Monday, October 25, 2004

Cinema and Identity - II

Film as a medium, enables the viewer to vicariously experience what the actors go through when enacting their roles.

Animation, has a somewhat different purpose. Whether it is a flip-book or Finding Nemo, one knows, this is not real, in the sense of reality being the sum total of actions performed in a 'real' setting.

Some films blur the distinction by combining animation with real-life settings. Who Framed Roger Rabbit, Space Jam, and more recently, Sky Captain & The World Of Tomorrow have successfully transplanted animation into the real world. Mostly, though, one is able to discern the dividing line between the real, and the unreal, mostly through a visual distinction in portrayal. Everyone knows, for example, that Roger Rabbit is not a real rabbit.


The new Tom Hanks production, The Polar Express challenges this distinction even further, by converting the actors' actions into a computer-generated landscape.
Apparently, there will be no celluloid film, until the final production stages, this takes another giant leap for film-kind, as it were.

The power of such CGI is that, for example in the Polar Express, Michael Jeter, has signed on to play the dual roles of twin brothers Smokey and Steamer, one of whom is 6'6" while the other is only 4'4". Chris Coppola, who plays the boy who doesn't believe in Santa Claus, is actually an adult. (On the reality of Santa Claus, more later...) The film is based on the children's book of the same title by Chris Van Allsburg, who also authored the book that inspired Jumanji. The book won the 1986 Caldecott Medal.

There are some notes on the design for the film as well as (possibly valid?) grouching on the part of one of the film designers here
Despite not being listed in the credits for The Polar Express for reasons that I can't imagine, I did a great job as Set designer for about six months. I have been asked not to show my work until the film comes out but will be happy to show them in a legitimate job interview
These drawings, by intention, do not look like conventional Set Design drawings. Printed hard copy on paper were only for reference. The CGI modelers did not work from these printed drawings. They took the digital AutoCAD © drawings and arranged them around a 3D cube, then computer modeled the parts within the cube, with the AutoCAD © digital data as the reference. There was no need to include dimensions, little text was required. The most important point was that a high degree of detail was required. Even screws, door knobs and hinges, and other common items had to be details to a high degree of accuracy. Any inaccuracy caused the reference drawings around the 3D cube to not line up, resulting in errors. It is a new way to design sets.

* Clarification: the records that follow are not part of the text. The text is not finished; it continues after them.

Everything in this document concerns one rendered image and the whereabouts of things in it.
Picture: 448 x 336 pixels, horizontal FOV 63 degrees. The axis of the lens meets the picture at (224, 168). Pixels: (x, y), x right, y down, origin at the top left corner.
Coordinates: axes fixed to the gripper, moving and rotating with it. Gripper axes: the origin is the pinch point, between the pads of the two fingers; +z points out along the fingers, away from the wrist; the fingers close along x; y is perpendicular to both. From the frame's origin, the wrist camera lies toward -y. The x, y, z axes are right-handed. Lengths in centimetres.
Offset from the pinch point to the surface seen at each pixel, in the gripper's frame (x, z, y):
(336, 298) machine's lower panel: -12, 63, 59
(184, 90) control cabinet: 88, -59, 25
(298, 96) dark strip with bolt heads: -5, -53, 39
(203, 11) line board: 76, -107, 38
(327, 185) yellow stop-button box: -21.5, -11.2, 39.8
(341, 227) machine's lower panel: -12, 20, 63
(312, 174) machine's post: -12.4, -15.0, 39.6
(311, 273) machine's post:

Thus Jessica Rabbit's line "I'm not bad, I'm just drawn that way" becomes a very believable defense. Courts might have a hard time determining the validity of video evidence. As per the current law,
Images stored on video or digital media, or copies of images stored on video or digital media, shall not be rendered inadmissible by the best evidence rule. Printed representations of images stored on video or digital media shall be presumed accurate representations of the images they purport to represent.


This law might need some revision once the technology described in CGI-films becomes a commodity, as it doubtless will.